Consensus Beyond Thresholds

How does one express a trust structure for consensus in a distributed system that does more than counting possible faults?

Safety by numbers

The typical threshold assumption in systems based on replication (such as that at most f < n/3 nodes may fail) expresses safety by numbers. It works only if the nodes fail independently, without coordination or correlation. In real life, however, faults and system attacks often occur in a coordinated way and exhibit dependencies. Citing Amazon CTO Werner Vogels from his masterpiece Life is not a State-Machine: Many academics will confess to have made the assumption that failures of components are not correlated. This absolutely unrealistic assumption will come back to haunt you in real life, where failures frequently are correlated.

Expressing richer trust models

Orestis Alpos knows a better way than that. In recent work, we have shown how to run consensus protocols with generalized trust that respects dependencies and goes far beyond thresholds.

Consider a hypothetical organization with 16 members, jointly responsible for running a trusted system. To be concrete, think of approving transactions on a distributed ledger using blockchain technology, where members can have different functions and be trusted differently.

The organization consists of four areas and the members are structured in two layers. The members A0, …, A3 belong to the first layer, each responsible for one area, and B0, …, B11 belong to the second layer, in such a way that four of them are always responsible for one area. As shown in the figure, members B0, B3, B6, and B9 are responsible for two areas.

Two-layered one-common quorum system

This trust structure takes the areas into account and requires everything to be approved by three of the four areas, where in each area the server in the first layer plus two out of the four servers in the second layer are required for approval. We call this a 2-layered-1-common (2L1C) Byzantine quorum system (BQS). It illustrates a hierarchical trust structure, where the members of the first layer are more important for approval and the members of the second layer are also not trusted equally, for example, because they are competent in two neighboring areas. This cannot be represented by a threshold.

For running a BFT consensus protocol under this assumption, we have to solve several problems:

  • How does the user specify generalized BQS compactly? The example here has 792 distinct minimal quorums.
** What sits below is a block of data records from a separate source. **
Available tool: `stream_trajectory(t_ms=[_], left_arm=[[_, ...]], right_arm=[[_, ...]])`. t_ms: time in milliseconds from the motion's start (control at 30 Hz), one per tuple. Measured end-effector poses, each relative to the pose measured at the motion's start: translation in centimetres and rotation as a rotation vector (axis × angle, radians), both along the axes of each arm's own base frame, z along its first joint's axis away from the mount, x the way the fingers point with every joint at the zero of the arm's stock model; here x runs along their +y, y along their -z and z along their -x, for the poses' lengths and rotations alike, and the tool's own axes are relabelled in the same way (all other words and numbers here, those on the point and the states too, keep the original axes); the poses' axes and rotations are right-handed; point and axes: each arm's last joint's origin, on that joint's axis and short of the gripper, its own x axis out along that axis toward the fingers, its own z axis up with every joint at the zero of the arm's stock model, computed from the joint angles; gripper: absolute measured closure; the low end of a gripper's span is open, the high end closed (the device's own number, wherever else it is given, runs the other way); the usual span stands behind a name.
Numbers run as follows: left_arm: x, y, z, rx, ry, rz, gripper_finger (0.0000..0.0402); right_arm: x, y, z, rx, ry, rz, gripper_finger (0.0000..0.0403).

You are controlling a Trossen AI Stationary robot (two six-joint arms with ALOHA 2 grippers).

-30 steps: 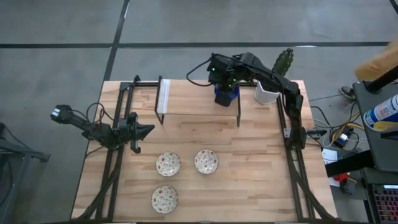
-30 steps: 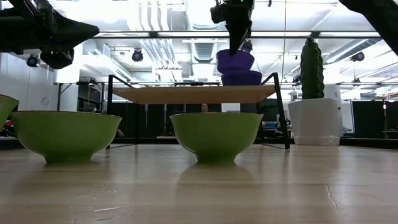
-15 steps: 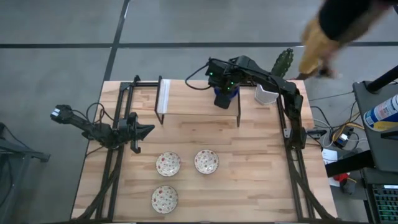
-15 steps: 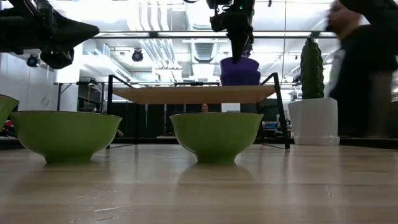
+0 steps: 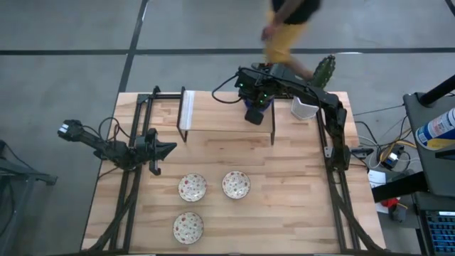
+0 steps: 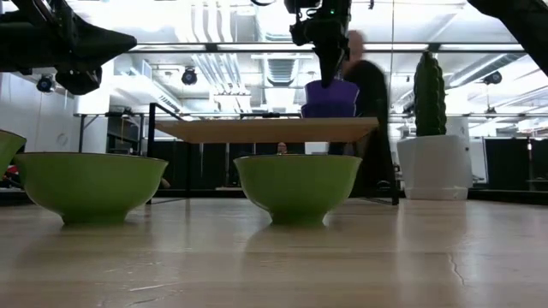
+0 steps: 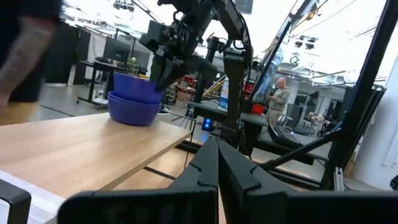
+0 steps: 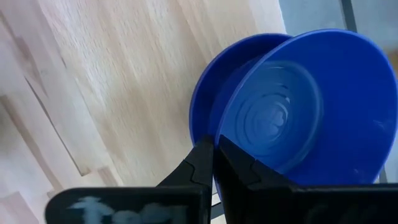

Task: Pick & Place Mini bowls
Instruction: Stack the blue bowl on top of the other blue bowl on the shelf

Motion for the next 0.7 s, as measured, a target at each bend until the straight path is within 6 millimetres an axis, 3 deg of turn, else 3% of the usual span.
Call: stream_trajectory(t_ms=[500,700], left_arm=[[0.0,0.0,0.0,0.000,-0.001,0.000,0.0401],[0.0,0.0,0.0,0.000,0.000,0.000,0.0401]], right_arm=[[0.1,2.5,-0.2,0.082,-0.032,-0.075,0.0394],[0.3,2.7,-0.2,0.089,-0.035,-0.079,0.0394]])
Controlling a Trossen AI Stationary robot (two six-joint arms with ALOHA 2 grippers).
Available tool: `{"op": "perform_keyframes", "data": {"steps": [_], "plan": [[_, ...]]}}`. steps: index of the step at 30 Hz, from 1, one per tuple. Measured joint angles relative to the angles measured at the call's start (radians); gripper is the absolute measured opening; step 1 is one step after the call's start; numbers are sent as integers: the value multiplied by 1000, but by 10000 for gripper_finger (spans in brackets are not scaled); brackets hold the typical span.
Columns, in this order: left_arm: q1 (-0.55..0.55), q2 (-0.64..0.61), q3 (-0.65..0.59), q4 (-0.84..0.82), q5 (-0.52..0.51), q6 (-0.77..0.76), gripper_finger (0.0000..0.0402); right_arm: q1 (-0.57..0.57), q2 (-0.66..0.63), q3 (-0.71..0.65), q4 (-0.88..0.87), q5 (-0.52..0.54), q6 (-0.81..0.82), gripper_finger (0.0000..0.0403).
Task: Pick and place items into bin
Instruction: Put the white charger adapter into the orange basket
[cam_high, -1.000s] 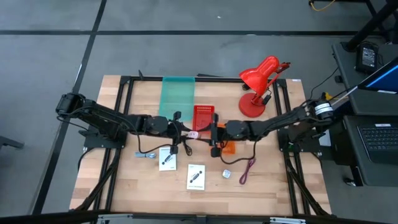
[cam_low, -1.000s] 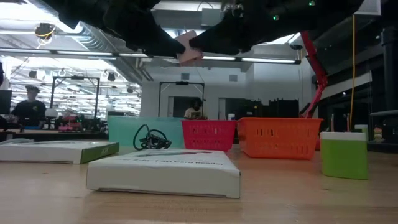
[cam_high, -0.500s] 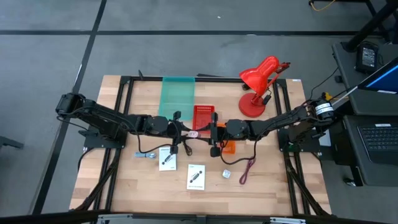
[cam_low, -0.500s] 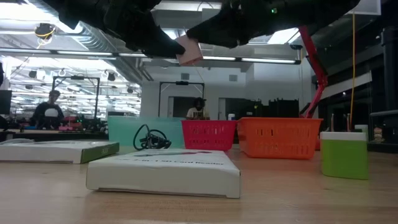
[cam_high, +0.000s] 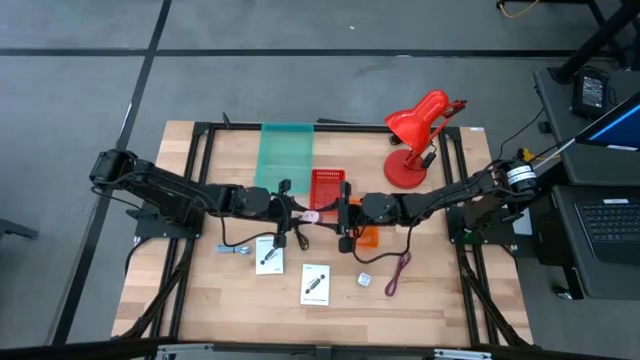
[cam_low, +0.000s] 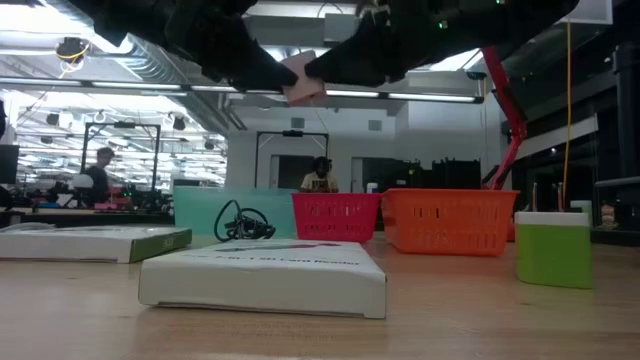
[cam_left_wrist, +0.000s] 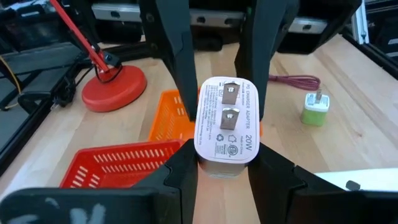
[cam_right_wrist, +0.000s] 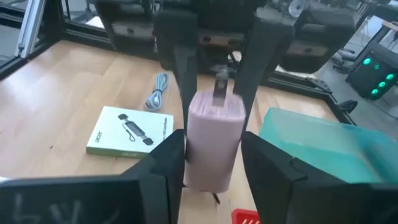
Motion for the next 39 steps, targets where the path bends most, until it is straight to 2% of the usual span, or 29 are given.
{"op": "perform_keyframes", "data": {"steps": [13, 19, 21, 29, 39], "plan": [[1, 0, 0, 11, 6, 9, 108, 0, 0, 0, 14, -1, -1, 139], [1, 0, 0, 9, -2, 12, 110, 0, 0, 0, 20, 5, 0, 94], [1, 0, 0, 8, -4, 14, 119, 0, 0, 0, 21, 4, 0, 80], [1, 1, 0, 9, -9, 14, 169, 1, 0, 0, 24, -2, -22, 79], [-24, -56, 0, -85, -19, 78, 173, 1, -15, 0, -16, -3, -24, 79]]}}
  • How to encode the BQS internally? For instance, this could be done using a monotone Boolean formula (MBF) that uses threshold gates or a monotone span program (MSP), a linear-algebraic formulation of computation, which also characterizes all linear secret-sharing schemes.

  • How to efficiently test if a set of members is also a quorum? There are algorithms that depend on the representation chosen for the BQS, but their performance for practical trust assumptions is unknown.

Generalized HotStuff BFT consensus

In our paper, which appears at SRDS 2020 in September, we address these challenges and demonstrate that BFT consensus can run fast under generalized trust assumptions. We adapted the HotStuff Byzantine consensus algorithm to support generalized trust assumptions and evaluated its performance by means of benchmarks run over a datacenter network.

In one of our experiments, we compare these two encodings for two possible trust structures, namely the threshold BQS and the 2L1C BQS described earlier for 16 .. 40 members. The graph below shows the measured throughput in number of transactions (where MSP-Replicas stands for one of several implementations of MSP-based HotStuff):

Throughput

The evolution of latency in the same experiment is shown here: Latency

One can see that with a threshold BQS encoded as a monotone Boolean formula (MBF), the system performs best (shown in red). The second-best performance is achieved by the MBF implementation of the 2L1C assumption (black). When span programs (MSP) are used, throughput decreases slightly while latency increases, showing similar behavior for the threshold BQS and for the 2L1C BQS encoded as MSP (shown in green and gray). The slowdown results from the additional matrix computations that take place internally for testing quorum properties in the MSP representation. The increase in latency of the MSP representation with respect to the MBF encoding grows as the number of replicas gets larger.

When interpreting these results, one should keep in mind that MSP and MBF are fundamentally incomparable representations of trust structures, because there exist functions requiring exponential-size formulas that can be encoded by a linear-size MSP.

We anticipate that our work paves the way for practical protocol implementations and deployments using generalized trust assumptions. More details about our work and the complete description of our results can be found in the technical report on arxiv.org.